__Your objective__:
For the material that follows, list every line containing the word "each".

__Dataset excerpt__:
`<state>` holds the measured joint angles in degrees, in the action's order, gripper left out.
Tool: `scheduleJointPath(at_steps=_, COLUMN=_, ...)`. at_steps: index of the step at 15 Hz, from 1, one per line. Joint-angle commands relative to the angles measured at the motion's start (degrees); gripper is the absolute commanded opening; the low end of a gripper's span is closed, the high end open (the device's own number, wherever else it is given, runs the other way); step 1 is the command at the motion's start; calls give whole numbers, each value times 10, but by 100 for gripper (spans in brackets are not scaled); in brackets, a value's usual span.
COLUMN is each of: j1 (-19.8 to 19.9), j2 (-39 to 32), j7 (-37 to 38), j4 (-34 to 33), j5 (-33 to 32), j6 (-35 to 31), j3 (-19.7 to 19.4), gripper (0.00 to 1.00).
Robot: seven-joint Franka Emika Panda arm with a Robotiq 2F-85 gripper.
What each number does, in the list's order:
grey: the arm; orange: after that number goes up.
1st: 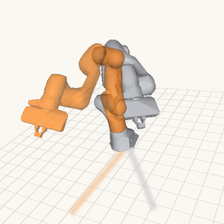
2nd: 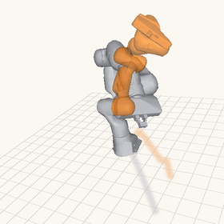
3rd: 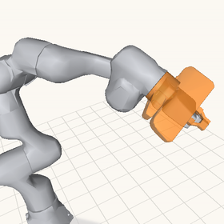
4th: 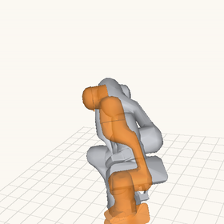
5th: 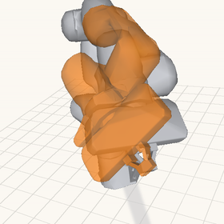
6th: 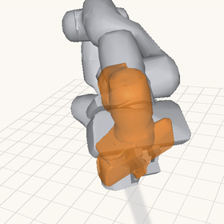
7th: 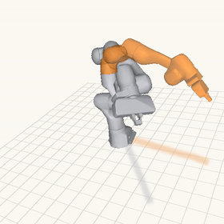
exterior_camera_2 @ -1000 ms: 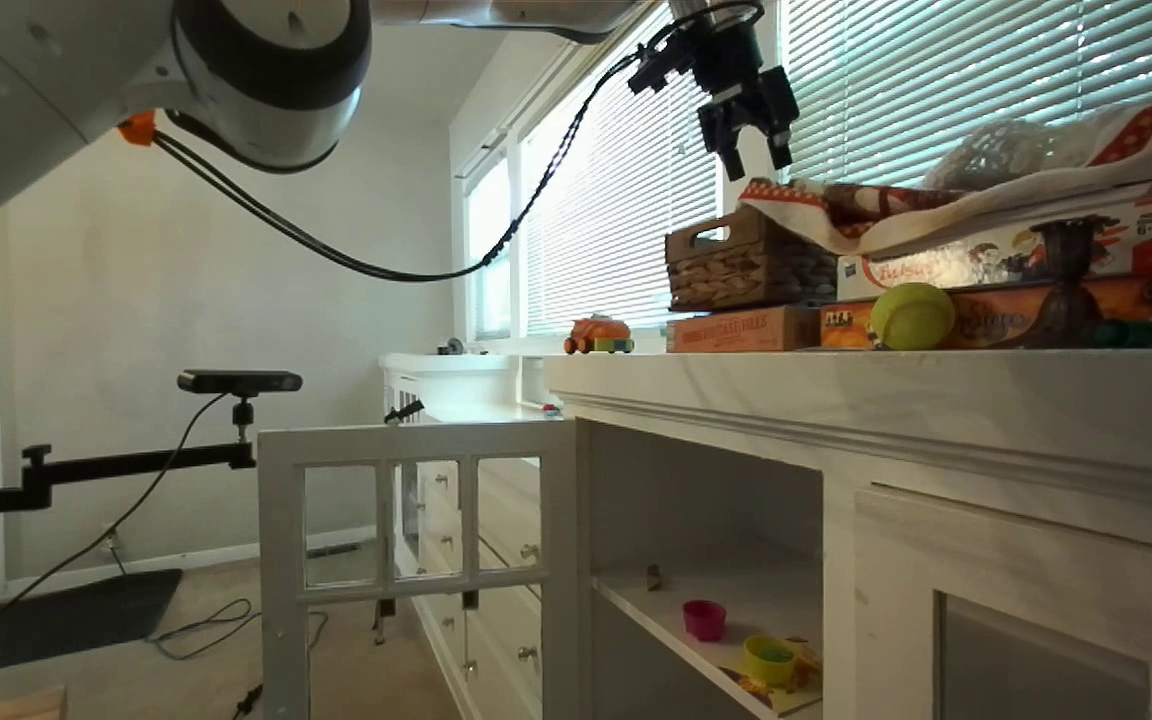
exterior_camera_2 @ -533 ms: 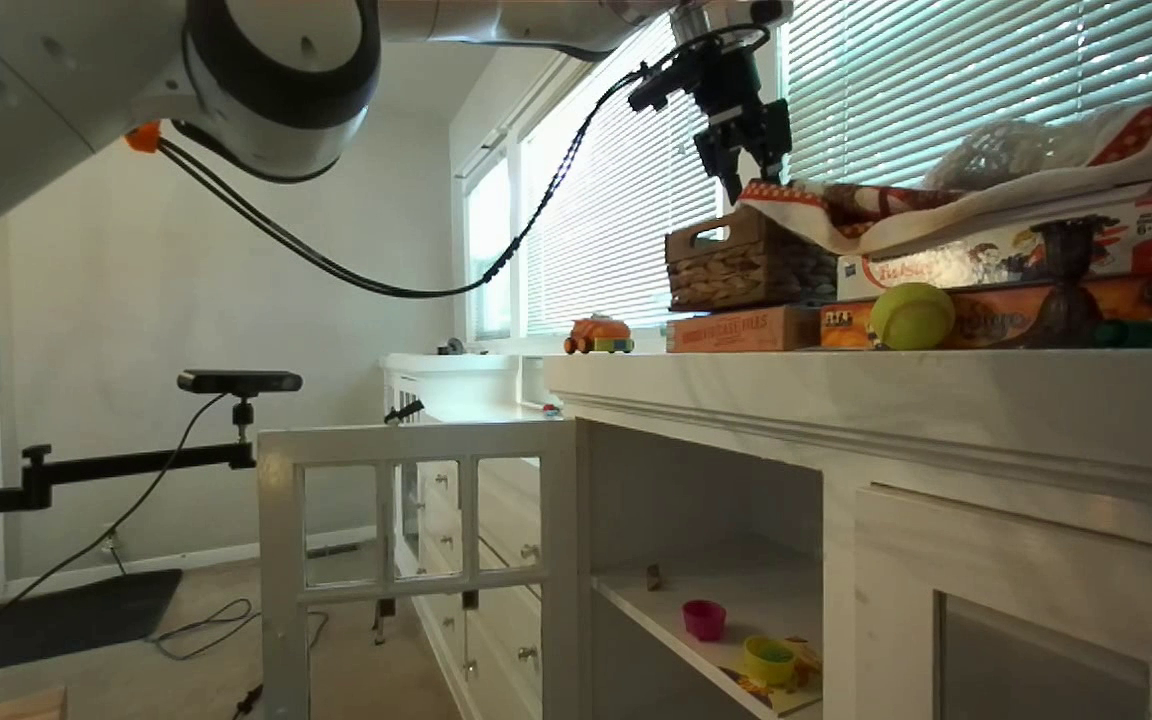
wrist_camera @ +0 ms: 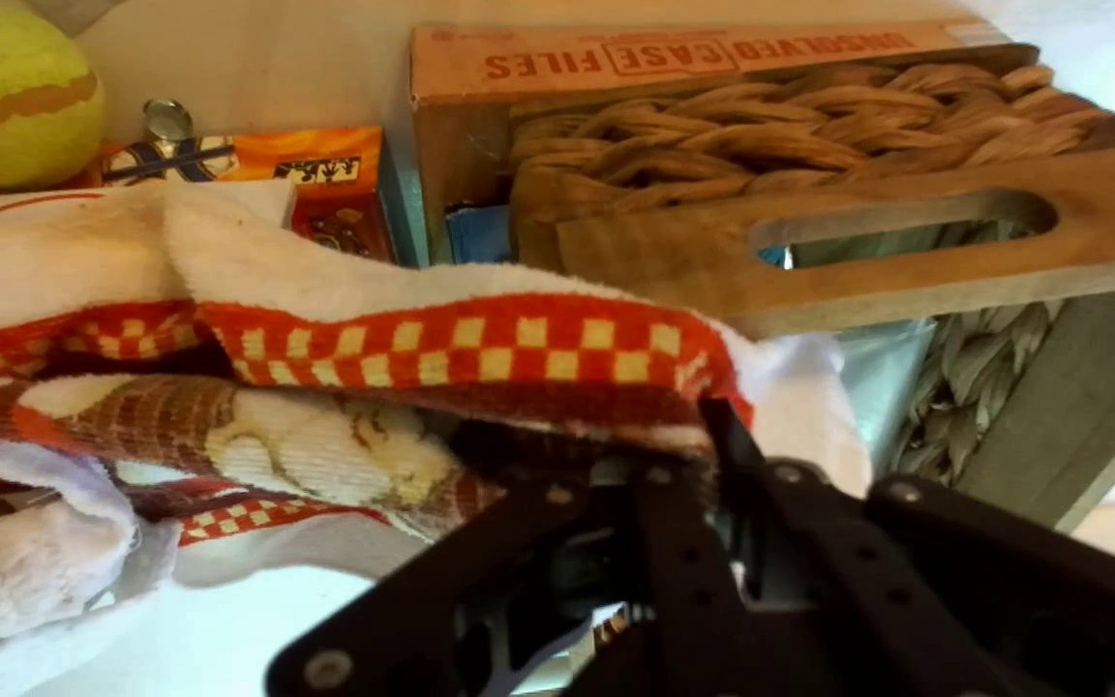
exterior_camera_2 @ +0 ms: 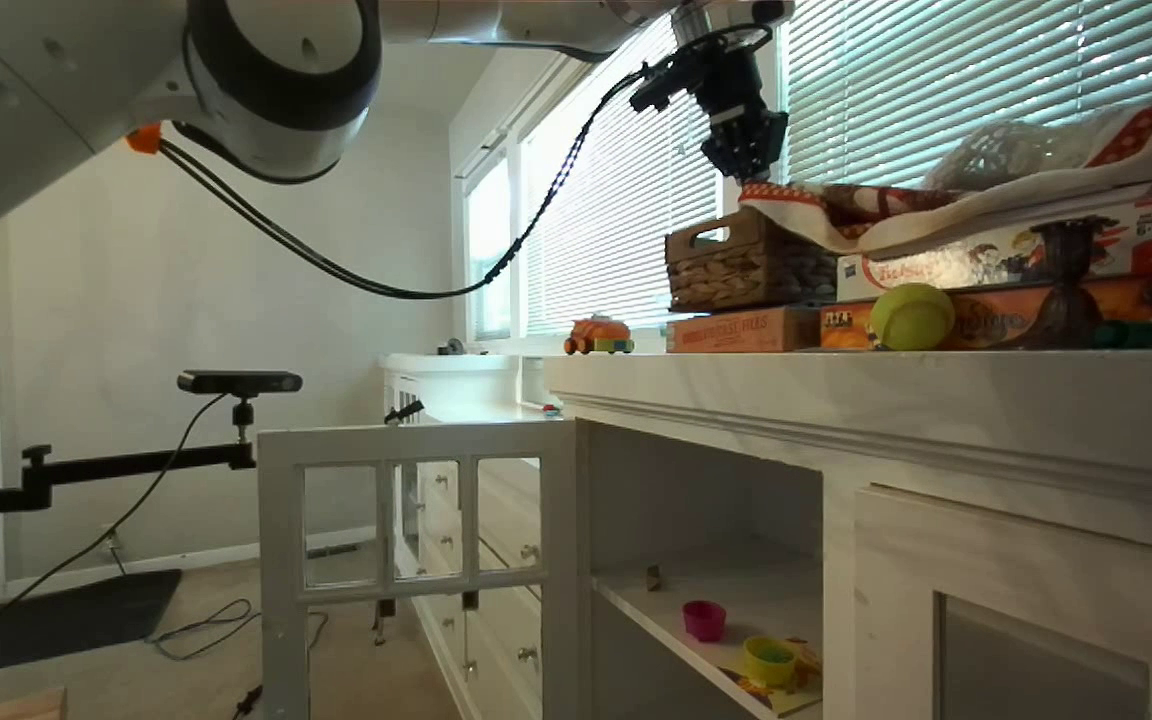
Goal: Remove the cloth from the basket
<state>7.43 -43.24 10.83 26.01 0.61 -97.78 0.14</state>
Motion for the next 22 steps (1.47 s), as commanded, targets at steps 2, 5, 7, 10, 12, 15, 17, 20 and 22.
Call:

__Answer to this problem__:
Tool: `scheduleJointPath(at_steps=_, COLUMN=_, ...)`. at_steps: index of the step at 15 Hz, from 1, one per line. Joint-angle commands relative to the angles measured at the motion's start (degrees); gripper is the absolute commanded opening; the low end of a gripper's span is closed, the high end open (the device's own number, wherever else it is given, runs the other way); step 1 is the command at the motion's start; calls give whole numbers, each value times 10, but by 100 for gripper (spans in brackets are not scaled); in brackets, a value's usual span.
COLUMN is each of: j1 (-19.8 to 19.9), j2 (-39 to 32), j7 (-37 to 38), j4 (-34 to 33), j5 (-33 to 32), j6 (-35 to 31), j3 (-19.7 to 19.4), gripper (0.00 to 1.00).
What each number does, in the list's order:

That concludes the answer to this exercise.